Skip to content

Compression as Adaptation: Implicit Visual Representation with Diffusion Foundation Models

Conference: ICML 2026
arXiv: 2603.07615
Code: Yes (Official)
Area: Image Generation/Visual Compression
Keywords: Implicit representation, Diffusion models, Visual compression, LoRA, Inference-time scaling

TL;DR

Visual signals are encoded as Low-Rank Adaptation (LoRA) parameters on a frozen diffusion foundation model and compressed into a single compact vector via hash mapping, achieving high-perceptual-quality video compression at extremely low bitrates while supporting inference-time scaling and generative editing.

Background & Motivation

Background: Large-scale visual generative models (e.g., Wan-2.1, Qwen) have acquired rich visual knowledge through massive data training. However, visual signals themselves still exist as external explicit representations such as pixels, latent variables, or tokens, failing to directly utilize the internal prior knowledge learned by the model. Traditional video compression (H.265/H.266) and neural codecs encode signals into explicit latent codes via VAEs, where signal-specific information is stored entirely in the latent code, while the decoder is shared across signals but lacks signal-specific information.

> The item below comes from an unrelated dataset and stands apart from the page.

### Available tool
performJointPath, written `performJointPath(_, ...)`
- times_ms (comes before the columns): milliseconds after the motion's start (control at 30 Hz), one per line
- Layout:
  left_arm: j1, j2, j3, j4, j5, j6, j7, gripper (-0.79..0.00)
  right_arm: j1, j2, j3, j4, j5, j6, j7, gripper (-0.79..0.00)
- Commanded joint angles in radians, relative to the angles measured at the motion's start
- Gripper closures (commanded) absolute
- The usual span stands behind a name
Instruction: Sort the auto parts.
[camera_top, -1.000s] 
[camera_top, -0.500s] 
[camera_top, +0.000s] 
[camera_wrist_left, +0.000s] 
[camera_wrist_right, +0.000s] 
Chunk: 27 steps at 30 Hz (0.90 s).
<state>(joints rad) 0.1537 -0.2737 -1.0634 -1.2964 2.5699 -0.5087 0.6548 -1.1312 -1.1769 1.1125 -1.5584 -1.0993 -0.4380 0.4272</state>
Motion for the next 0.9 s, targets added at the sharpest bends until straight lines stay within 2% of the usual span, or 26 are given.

Limitations of Prior Work: Although Implicit Neural Representations (INR) can parameterize signals as small MLPs, these networks are trained from scratch and are completely decoupled from the high-level visual knowledge of large-scale pretrained models, limiting their compression capability. Even recent works combining INR with diffusion processes fail to truly leverage the semantic priors encoded in foundation models.

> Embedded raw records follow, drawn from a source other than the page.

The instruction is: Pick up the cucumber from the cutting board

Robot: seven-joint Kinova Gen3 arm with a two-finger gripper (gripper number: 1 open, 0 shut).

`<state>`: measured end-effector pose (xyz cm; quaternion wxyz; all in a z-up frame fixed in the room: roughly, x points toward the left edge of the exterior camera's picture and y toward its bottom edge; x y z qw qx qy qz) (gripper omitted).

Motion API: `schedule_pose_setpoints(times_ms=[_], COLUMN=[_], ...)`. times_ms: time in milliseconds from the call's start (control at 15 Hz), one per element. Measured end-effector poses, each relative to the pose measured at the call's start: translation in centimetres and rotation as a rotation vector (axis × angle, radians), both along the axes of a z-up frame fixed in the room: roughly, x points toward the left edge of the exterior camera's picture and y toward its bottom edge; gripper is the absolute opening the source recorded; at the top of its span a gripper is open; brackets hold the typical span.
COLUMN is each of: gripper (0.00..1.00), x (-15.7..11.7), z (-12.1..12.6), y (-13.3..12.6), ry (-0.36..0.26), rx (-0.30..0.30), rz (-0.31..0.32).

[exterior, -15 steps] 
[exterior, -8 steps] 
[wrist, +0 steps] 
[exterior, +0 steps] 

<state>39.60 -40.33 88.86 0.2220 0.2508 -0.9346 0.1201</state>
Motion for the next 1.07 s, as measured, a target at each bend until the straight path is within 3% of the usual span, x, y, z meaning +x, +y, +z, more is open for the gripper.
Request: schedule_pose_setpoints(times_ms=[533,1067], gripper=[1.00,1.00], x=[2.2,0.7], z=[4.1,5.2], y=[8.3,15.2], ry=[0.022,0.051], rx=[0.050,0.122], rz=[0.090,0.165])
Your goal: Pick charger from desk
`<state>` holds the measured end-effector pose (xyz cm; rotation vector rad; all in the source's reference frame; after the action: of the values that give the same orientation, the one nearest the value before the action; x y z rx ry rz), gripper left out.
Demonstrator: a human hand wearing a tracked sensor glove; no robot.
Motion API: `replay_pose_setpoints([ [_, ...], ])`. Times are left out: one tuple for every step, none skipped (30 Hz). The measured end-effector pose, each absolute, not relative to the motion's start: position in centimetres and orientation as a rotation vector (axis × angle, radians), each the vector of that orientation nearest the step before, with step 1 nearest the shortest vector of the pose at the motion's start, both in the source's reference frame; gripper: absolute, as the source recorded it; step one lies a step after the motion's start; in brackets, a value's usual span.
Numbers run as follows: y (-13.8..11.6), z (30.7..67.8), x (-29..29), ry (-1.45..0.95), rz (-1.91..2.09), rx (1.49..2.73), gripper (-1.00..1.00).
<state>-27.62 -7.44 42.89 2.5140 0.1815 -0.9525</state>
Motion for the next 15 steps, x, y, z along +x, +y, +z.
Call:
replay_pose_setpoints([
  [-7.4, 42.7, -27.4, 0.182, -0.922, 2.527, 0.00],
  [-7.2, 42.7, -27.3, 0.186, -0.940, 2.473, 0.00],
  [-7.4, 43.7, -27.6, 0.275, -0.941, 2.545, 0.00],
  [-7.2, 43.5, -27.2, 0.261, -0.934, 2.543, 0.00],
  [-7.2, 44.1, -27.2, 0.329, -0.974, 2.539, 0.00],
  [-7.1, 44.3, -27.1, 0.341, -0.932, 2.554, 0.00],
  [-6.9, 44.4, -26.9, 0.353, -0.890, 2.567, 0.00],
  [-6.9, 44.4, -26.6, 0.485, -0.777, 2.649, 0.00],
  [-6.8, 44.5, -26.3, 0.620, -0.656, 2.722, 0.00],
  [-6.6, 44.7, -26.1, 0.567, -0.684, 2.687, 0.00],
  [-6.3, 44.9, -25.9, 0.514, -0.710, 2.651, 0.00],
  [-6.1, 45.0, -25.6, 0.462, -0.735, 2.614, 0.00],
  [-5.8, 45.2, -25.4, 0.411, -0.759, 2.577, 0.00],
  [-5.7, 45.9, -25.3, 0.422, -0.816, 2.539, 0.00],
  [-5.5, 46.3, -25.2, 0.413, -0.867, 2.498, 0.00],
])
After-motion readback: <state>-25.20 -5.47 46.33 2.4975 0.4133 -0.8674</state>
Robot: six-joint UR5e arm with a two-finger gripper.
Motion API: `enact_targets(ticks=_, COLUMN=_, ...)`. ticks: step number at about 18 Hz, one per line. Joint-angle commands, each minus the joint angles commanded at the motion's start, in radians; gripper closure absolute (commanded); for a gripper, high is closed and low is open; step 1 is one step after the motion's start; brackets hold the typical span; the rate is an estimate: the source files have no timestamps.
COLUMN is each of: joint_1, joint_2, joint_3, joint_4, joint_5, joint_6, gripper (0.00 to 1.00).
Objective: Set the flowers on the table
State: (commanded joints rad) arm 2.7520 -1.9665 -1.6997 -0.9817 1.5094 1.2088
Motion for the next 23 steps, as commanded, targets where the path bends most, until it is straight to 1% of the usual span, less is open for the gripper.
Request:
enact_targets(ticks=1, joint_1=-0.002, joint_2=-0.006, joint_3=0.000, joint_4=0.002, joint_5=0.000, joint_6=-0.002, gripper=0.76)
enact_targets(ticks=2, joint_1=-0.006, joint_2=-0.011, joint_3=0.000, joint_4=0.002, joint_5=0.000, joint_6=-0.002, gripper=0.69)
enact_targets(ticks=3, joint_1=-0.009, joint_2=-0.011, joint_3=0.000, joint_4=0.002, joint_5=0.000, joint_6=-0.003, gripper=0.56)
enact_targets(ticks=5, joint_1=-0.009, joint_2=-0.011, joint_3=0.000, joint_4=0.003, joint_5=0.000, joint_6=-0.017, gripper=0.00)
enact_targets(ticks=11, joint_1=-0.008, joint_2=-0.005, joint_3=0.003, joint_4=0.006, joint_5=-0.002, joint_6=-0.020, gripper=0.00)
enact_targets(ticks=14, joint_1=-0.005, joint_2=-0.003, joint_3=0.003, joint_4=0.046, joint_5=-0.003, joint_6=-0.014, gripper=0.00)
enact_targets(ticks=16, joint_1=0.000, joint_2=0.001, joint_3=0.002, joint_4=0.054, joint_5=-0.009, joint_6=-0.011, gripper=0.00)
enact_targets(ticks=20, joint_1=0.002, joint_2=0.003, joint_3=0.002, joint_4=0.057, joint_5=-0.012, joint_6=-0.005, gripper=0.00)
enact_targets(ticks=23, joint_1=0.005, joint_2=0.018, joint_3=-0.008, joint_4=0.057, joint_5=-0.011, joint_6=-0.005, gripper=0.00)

Key Challenge: Explicit representation separates "what the signal is" from "what the model knows," leading to representation redundancy—the model already "knows" what natural images/videos look like, but cannot utilize this knowledge during compression.

Goal: Instead of compressing "what the visual signal is," this work compresses "how to generate the visual signal"—representing the visual signal as a generation function of the diffusion model, using minimal parameter deviation to describe the adaptation process from the pretrained model to the target signal.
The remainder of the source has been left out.